Stored items from a collection:
◆ ◆ ◆

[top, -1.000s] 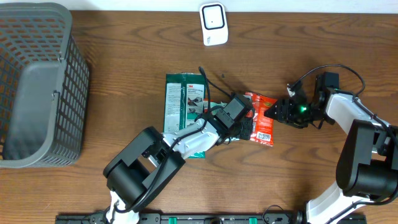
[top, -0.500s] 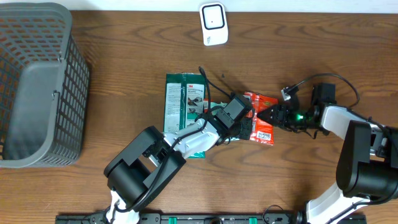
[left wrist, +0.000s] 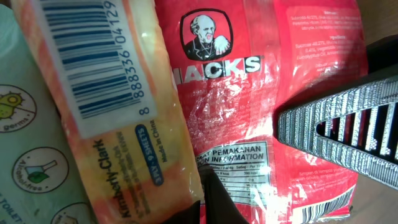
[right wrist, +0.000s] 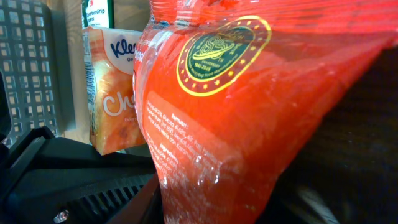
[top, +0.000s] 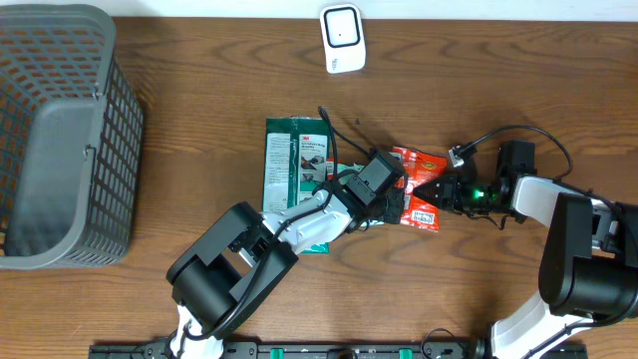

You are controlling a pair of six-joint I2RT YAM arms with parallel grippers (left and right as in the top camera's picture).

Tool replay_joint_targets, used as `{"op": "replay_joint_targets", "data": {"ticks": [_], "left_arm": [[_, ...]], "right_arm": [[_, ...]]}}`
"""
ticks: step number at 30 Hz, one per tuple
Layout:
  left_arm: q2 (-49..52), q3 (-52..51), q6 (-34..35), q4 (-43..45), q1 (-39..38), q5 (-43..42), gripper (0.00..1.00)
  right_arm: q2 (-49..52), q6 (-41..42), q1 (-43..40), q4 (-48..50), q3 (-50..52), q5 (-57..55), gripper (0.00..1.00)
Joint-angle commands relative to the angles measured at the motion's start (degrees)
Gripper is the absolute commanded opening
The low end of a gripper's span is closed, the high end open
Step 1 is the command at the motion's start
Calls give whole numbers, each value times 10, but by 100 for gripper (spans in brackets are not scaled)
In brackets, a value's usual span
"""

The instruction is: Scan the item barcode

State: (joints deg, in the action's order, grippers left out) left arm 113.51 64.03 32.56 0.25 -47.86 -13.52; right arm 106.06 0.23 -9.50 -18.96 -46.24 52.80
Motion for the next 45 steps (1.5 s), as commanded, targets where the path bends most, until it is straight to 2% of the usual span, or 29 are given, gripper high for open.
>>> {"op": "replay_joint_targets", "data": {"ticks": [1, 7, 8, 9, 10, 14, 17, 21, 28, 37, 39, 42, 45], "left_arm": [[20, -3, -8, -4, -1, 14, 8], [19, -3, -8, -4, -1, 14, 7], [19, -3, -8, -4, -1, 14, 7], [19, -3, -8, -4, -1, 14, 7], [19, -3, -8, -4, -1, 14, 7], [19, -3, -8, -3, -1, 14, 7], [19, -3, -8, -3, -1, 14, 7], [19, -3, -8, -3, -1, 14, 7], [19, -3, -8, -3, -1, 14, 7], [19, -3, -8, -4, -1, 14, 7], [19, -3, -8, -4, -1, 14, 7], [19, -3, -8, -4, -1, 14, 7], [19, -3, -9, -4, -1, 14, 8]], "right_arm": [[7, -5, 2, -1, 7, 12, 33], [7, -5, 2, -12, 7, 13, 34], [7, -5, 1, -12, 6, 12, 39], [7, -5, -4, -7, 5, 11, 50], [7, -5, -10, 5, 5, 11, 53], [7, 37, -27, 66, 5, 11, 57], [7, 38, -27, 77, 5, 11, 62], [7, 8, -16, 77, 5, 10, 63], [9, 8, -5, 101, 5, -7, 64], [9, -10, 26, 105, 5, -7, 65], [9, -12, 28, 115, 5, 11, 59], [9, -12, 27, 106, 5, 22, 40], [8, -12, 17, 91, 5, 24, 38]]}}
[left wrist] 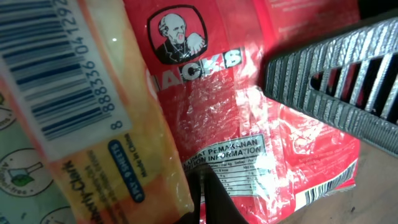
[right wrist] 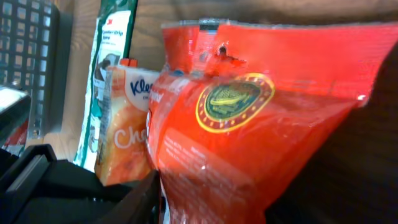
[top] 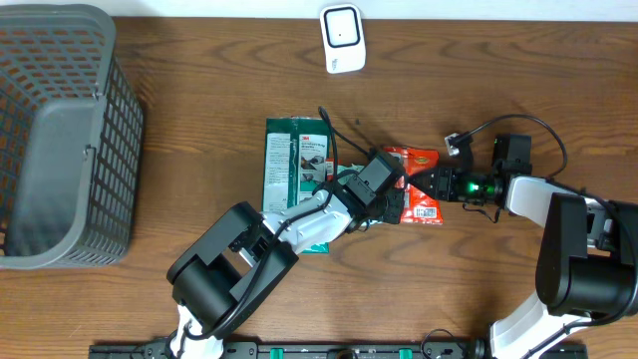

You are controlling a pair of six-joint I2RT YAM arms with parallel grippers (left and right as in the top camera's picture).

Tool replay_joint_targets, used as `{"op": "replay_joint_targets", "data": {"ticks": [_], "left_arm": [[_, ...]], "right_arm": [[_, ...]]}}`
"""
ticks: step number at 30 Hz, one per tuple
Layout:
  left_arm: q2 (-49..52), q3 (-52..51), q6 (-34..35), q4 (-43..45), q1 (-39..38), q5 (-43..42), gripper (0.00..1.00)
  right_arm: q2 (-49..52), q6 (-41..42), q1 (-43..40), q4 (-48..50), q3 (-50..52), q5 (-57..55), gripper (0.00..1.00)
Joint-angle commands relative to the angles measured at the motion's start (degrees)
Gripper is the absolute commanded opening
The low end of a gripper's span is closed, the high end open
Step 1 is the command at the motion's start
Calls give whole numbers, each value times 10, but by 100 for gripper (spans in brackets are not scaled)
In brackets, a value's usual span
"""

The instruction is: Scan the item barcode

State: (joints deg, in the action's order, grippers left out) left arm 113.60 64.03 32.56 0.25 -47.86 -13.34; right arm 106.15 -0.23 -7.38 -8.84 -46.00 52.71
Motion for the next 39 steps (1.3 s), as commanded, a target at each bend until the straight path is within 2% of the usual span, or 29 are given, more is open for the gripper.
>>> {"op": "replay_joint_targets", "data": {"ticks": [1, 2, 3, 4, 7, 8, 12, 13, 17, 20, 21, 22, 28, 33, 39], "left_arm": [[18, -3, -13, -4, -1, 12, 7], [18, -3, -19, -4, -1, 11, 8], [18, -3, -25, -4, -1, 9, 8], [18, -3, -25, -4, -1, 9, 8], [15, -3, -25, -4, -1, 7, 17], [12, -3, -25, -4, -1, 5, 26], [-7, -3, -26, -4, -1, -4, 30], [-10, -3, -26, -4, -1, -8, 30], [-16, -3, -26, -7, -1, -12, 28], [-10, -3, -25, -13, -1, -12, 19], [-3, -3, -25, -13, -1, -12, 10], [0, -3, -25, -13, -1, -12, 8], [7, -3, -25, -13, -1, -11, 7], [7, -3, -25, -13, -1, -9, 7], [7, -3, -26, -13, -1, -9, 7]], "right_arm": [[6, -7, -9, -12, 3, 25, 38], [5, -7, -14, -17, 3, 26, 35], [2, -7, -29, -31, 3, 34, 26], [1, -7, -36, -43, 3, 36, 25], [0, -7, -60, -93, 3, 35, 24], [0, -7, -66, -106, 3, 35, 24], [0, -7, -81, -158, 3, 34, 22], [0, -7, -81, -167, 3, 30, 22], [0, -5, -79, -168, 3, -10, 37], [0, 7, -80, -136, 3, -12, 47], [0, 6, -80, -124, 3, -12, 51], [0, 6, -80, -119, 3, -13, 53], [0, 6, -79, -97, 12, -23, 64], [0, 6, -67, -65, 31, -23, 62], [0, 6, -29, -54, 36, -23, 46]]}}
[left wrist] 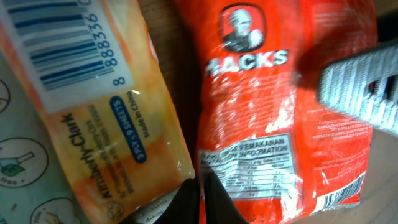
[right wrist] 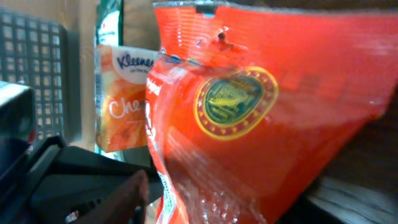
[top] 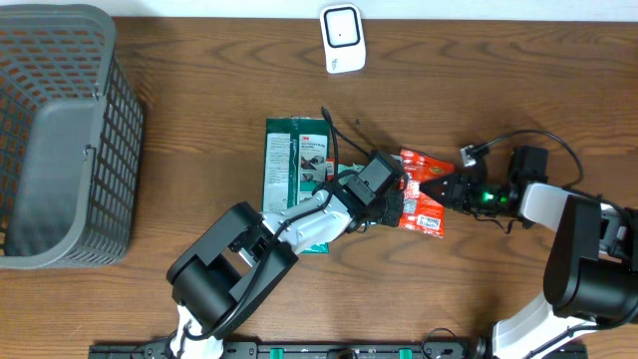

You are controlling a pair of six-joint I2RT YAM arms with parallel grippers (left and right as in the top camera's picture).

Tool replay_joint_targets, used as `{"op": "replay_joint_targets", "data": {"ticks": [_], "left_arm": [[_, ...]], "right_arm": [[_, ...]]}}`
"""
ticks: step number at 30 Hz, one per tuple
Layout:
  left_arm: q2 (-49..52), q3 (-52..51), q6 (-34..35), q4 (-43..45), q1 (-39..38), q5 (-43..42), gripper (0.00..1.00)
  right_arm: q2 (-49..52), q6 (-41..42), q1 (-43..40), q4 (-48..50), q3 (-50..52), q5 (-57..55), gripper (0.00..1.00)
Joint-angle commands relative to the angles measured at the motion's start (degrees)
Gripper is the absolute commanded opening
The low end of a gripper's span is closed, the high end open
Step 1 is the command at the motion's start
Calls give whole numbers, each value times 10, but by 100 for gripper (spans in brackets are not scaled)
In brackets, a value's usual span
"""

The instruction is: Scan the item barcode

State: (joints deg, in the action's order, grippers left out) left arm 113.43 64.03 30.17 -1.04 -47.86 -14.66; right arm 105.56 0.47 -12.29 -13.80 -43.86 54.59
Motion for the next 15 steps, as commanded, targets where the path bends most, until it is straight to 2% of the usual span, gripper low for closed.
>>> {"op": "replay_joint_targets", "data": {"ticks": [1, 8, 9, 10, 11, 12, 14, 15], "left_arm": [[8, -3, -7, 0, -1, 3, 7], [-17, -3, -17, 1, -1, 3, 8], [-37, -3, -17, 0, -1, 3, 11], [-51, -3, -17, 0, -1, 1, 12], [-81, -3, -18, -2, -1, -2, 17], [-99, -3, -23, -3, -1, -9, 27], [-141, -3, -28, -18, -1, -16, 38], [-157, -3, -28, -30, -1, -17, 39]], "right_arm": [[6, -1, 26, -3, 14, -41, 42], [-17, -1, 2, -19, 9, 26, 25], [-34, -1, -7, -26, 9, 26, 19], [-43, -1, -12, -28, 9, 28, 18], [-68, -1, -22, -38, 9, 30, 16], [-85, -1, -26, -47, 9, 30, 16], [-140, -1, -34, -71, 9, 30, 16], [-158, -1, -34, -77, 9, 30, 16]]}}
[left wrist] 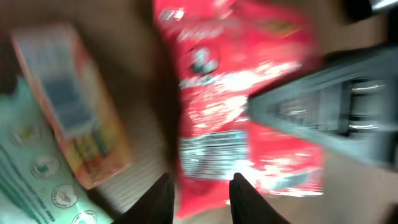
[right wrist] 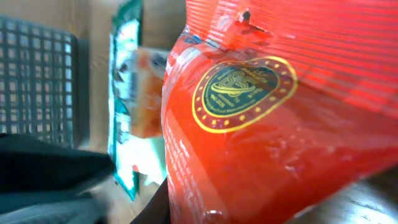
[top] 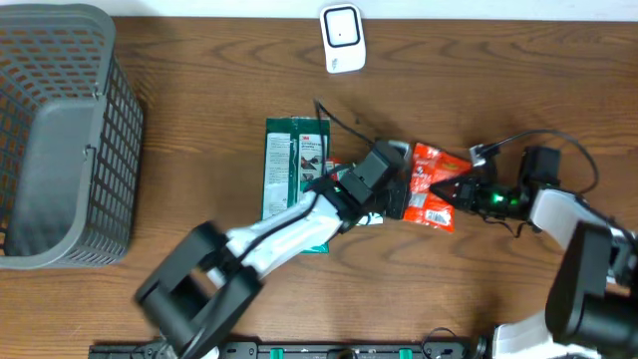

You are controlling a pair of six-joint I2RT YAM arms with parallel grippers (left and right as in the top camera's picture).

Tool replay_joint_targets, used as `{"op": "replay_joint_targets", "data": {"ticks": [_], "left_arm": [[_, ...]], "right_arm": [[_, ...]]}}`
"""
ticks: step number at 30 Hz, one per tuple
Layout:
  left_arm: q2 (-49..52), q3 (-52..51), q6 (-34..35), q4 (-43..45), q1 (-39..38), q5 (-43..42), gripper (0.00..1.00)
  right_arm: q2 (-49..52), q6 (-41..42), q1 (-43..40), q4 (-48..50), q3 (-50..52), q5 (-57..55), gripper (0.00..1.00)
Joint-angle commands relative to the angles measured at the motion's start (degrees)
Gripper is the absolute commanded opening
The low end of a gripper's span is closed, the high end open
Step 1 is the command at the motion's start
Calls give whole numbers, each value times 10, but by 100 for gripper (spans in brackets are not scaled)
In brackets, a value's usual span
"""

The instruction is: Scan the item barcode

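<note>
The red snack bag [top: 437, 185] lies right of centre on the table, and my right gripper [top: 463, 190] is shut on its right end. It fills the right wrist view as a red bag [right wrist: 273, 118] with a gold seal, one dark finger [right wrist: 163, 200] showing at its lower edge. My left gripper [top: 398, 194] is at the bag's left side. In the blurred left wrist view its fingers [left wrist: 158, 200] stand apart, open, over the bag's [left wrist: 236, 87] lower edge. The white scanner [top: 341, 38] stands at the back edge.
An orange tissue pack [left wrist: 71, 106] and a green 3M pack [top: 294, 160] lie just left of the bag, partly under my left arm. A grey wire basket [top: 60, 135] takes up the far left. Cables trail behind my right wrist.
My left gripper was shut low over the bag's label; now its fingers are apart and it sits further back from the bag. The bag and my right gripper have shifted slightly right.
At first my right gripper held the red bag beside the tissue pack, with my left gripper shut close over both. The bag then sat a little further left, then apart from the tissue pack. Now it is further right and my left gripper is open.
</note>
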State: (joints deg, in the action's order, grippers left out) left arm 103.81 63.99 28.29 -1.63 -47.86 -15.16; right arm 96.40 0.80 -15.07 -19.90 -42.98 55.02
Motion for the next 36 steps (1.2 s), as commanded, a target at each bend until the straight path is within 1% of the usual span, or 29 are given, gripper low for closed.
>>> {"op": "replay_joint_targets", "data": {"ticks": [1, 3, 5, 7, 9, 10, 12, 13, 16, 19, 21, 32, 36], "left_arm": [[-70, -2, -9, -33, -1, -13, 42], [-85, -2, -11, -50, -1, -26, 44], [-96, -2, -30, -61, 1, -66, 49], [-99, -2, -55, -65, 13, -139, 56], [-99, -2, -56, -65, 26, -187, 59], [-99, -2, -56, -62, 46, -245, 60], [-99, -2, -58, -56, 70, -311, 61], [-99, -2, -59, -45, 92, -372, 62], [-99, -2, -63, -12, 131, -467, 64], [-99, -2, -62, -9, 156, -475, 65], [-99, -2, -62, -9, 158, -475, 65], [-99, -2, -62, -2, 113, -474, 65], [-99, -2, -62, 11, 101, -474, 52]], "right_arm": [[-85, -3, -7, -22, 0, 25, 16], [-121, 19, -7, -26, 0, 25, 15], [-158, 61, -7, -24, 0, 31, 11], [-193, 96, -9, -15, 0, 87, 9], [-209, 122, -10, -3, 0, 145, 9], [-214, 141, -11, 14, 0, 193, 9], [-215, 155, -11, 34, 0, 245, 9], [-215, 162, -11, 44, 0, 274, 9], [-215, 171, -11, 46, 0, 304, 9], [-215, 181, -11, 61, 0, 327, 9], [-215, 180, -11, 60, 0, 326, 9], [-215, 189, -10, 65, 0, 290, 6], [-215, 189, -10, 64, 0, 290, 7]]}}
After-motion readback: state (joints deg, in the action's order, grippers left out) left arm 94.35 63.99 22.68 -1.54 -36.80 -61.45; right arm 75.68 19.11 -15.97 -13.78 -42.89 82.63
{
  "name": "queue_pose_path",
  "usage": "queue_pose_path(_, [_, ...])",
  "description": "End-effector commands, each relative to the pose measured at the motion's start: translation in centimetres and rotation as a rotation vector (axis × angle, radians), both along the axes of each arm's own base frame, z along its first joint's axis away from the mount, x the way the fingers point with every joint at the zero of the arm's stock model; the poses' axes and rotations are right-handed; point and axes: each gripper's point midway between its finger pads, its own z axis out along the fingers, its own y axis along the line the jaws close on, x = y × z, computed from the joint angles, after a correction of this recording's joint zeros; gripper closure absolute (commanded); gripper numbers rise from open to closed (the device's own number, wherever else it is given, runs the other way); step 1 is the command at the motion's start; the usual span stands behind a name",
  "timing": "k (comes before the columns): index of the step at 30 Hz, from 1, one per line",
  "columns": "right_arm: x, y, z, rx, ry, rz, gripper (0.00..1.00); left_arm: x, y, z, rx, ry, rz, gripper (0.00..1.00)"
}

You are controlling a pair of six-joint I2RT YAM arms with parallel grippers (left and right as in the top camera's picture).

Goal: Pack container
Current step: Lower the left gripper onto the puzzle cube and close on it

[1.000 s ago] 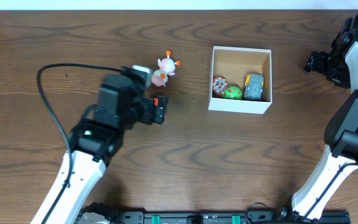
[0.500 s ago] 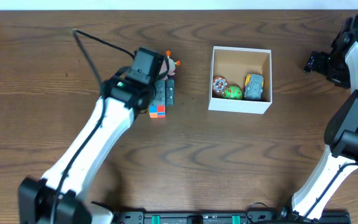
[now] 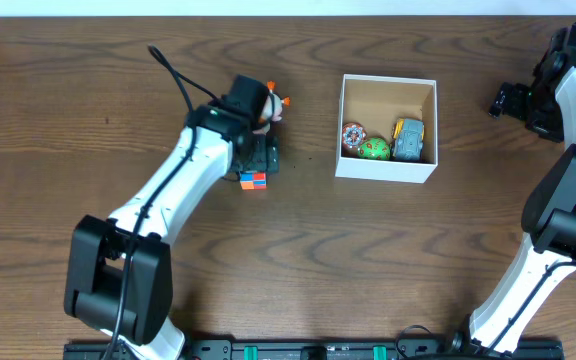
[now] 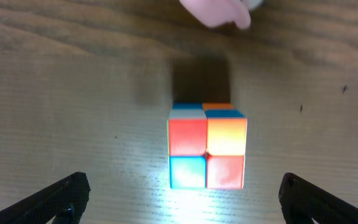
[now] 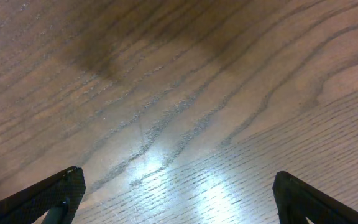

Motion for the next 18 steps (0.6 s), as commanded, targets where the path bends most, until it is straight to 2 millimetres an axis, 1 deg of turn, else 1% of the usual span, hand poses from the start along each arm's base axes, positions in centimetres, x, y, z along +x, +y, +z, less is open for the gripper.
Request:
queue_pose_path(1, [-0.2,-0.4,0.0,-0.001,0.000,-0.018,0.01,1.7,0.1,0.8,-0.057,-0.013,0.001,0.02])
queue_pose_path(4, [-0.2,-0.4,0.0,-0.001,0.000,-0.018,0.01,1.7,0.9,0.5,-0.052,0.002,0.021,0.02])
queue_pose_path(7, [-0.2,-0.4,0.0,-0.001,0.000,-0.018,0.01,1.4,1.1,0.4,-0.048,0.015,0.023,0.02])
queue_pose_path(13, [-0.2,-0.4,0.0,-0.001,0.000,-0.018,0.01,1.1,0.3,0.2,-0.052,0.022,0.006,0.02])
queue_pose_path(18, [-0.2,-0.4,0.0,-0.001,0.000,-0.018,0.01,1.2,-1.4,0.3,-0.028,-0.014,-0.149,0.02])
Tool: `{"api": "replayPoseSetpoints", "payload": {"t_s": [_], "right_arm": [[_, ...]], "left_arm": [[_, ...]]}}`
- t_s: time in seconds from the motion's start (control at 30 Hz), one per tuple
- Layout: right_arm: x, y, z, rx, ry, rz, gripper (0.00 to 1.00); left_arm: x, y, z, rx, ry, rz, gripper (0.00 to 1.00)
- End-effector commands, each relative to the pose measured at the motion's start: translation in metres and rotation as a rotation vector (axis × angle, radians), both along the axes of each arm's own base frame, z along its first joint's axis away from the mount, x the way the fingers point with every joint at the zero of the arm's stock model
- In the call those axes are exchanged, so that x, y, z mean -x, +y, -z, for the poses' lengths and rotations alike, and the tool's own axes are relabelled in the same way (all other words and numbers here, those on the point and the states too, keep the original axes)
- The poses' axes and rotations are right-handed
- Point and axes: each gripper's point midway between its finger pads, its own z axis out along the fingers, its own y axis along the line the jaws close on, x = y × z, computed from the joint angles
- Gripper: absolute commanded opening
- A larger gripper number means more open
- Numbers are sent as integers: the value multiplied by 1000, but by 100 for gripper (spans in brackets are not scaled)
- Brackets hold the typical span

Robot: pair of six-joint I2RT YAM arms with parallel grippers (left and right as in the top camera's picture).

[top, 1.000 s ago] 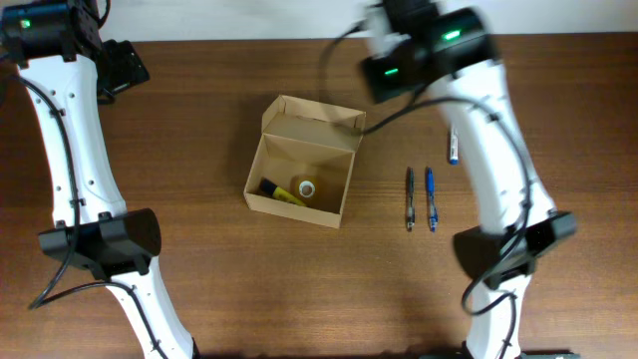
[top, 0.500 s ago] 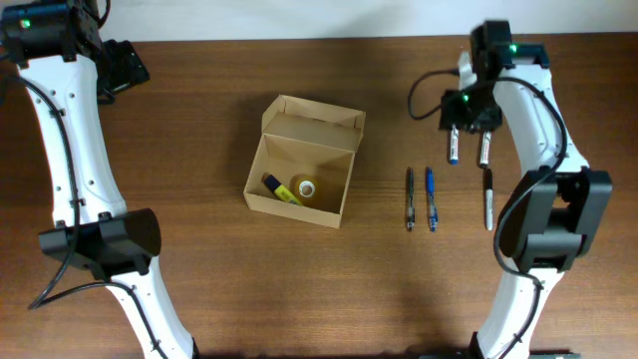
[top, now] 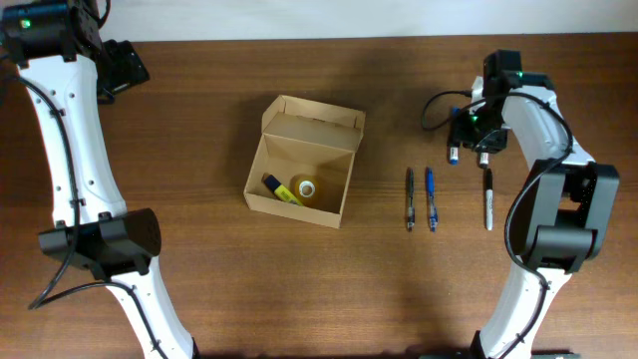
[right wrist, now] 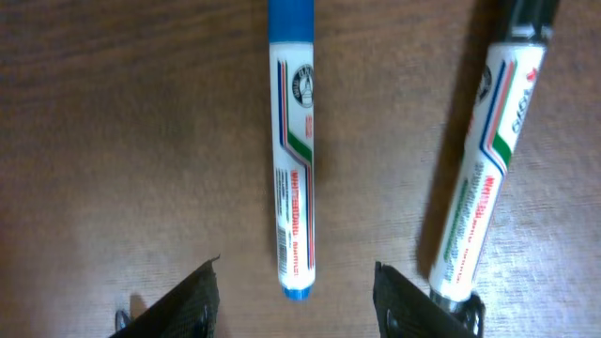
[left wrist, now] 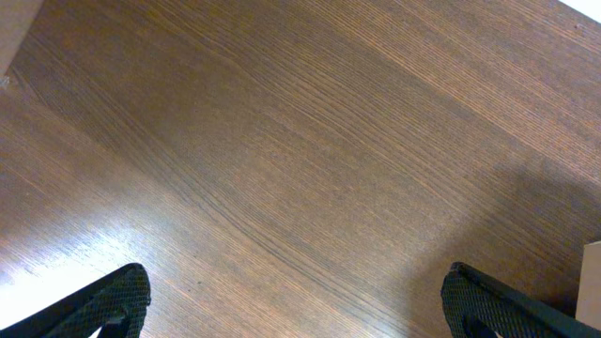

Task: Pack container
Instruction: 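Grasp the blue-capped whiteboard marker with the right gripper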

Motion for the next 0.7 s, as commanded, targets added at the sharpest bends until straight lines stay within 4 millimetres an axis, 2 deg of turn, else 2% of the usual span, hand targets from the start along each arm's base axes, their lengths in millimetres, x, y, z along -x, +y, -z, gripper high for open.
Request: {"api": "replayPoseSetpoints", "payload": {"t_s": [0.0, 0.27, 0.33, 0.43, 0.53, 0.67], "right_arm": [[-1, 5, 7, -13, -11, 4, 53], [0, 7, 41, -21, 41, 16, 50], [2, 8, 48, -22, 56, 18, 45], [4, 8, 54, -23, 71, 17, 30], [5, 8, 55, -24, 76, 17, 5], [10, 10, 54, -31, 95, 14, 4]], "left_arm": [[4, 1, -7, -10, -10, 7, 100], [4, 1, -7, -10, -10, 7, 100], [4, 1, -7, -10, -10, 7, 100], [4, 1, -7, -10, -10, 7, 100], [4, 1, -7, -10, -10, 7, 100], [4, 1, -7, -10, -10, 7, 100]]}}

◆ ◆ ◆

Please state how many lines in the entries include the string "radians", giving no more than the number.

• _Answer area_: 2